老家于我,从来不是一个温暖的词汇。它意味着滞后的物流、匮乏的医疗、落后的教育,以及一套我早已无法适应的生活规则。然而,我的父亲却选择在那片土地上重金建屋,仿佛要用一砖一瓦,将自己重新嵌入那个他曾经试图逃离的旧世界。
我尊重他的选择。那是他辛苦挣来的钱,他有权决定如何挥霍。我也尊重他回到老家,陪伴独居的奶奶,过上那种充满迷信、规矩、孤独与不便的生活。他选择了回归,选择了在土地里刨食,在传统中终老。但他似乎忘了,他的女儿,早已在城市的漂泊中,长出了另一副筋骨。
我不会成为另一个他。他的养老,我或许会在物质上尽责,但在陪伴上,我给的可能算不上很多。我庆幸自己是个女孩,没有被赋予“传承土地”的厚望,也因此,我早早地明白,我不需要成为这个旧秩序的继承者。他领养了一个男孩,那是他对传统的妥协,也是他对未来的安排。而我,只需在春运的洪流中偶尔奔波,或在错峰的假期里短暂探望,以此维系那份血缘的微弱联系。
异地,让我们的每一次相聚,都像是两种文明的碰撞。他提出的要求,在我看来荒诞不经:过年不能说“走了”;梳子不能放桌上;床上不能有梁;新屋乔迁未请客他人就四个月内都不能来……这些规矩,是他对秩序的执念,却是我对自由的束缚。
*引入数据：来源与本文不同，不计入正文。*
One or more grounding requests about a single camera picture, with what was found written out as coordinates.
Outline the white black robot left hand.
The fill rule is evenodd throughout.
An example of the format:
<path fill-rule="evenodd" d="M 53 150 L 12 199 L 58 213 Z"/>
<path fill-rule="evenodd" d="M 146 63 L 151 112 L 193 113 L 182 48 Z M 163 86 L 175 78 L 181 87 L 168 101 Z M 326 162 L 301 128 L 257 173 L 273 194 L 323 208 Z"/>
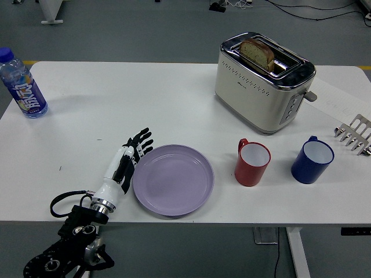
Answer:
<path fill-rule="evenodd" d="M 116 209 L 120 192 L 127 193 L 139 160 L 153 149 L 149 128 L 128 139 L 115 154 L 103 178 L 103 184 L 92 197 L 90 208 L 111 213 Z"/>

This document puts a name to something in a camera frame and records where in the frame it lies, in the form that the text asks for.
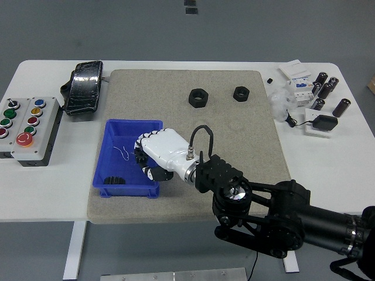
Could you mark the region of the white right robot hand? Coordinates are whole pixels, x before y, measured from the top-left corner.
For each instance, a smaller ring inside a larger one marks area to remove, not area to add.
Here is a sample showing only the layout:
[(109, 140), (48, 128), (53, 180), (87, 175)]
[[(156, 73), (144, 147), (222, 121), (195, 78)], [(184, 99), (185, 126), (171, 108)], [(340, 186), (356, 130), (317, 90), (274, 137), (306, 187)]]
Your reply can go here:
[(188, 184), (195, 182), (198, 156), (174, 129), (144, 133), (134, 143), (135, 160), (153, 181), (168, 181), (175, 173)]

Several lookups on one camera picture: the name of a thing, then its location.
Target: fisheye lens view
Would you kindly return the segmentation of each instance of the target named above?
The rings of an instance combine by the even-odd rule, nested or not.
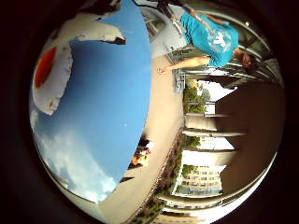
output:
[[[88,215],[207,224],[268,174],[284,81],[231,0],[88,0],[45,40],[29,114],[49,177]]]

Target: blue sky
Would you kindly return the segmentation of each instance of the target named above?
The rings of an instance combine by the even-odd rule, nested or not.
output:
[[[31,124],[50,169],[77,195],[103,201],[121,180],[142,134],[150,105],[148,32],[132,1],[104,22],[127,44],[70,41],[71,77],[52,116],[30,106]]]

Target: orange circle
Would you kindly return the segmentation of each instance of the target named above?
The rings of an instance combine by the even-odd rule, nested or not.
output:
[[[36,68],[35,86],[39,88],[47,80],[54,63],[56,47],[48,50],[40,59]]]

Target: pavement
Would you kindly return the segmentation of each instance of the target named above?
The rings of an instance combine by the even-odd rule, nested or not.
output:
[[[176,134],[184,125],[182,94],[175,93],[173,76],[157,73],[158,67],[168,64],[170,62],[164,56],[152,61],[149,113],[143,132],[155,143],[149,154],[149,166],[128,170],[124,176],[133,178],[120,183],[115,192],[101,202],[99,207],[108,223],[124,223],[147,199]]]

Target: beige wall
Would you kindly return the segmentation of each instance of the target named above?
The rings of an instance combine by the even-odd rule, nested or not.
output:
[[[184,223],[184,224],[197,224],[197,217],[172,217],[166,215],[157,216],[151,224],[174,224],[174,223]]]
[[[244,187],[269,164],[282,135],[284,108],[283,89],[264,83],[239,87],[217,102],[216,113],[231,115],[217,118],[218,130],[247,132],[227,138],[239,150],[221,173],[224,194]]]
而婚姻,更是我们之间无法逾越的鸿沟。作为一个在重男轻女家庭中长大的女性,我深知婚姻意味着什么——生育、家务、养育、职业牺牲,以及复杂的人际关系。它不是避风港,而是一场需要权衡利弊的交易。要有怎样的筹码,才能让我心甘情愿地承担这些任务的重任。
我不会像父亲那样,在漂泊之后选择回乡。我的漂泊,注定没有“故乡”作为终点。从小跟随父母四处漂泊,我对老家毫无感情,那里只有过年的体验卡,没有归属感。我习惯了城市的便利与文明,但我也清楚,高房价可能让我无法在挥洒青春的城市真正地扎根。然而,这并不重要,因为存在其他既保留城市文明,又充满生活气息的地方。而它们,在我看来,都比家乡更适合。
回乡,是父亲的执念。而我,只想在城市中,寻找属于自己的尽头。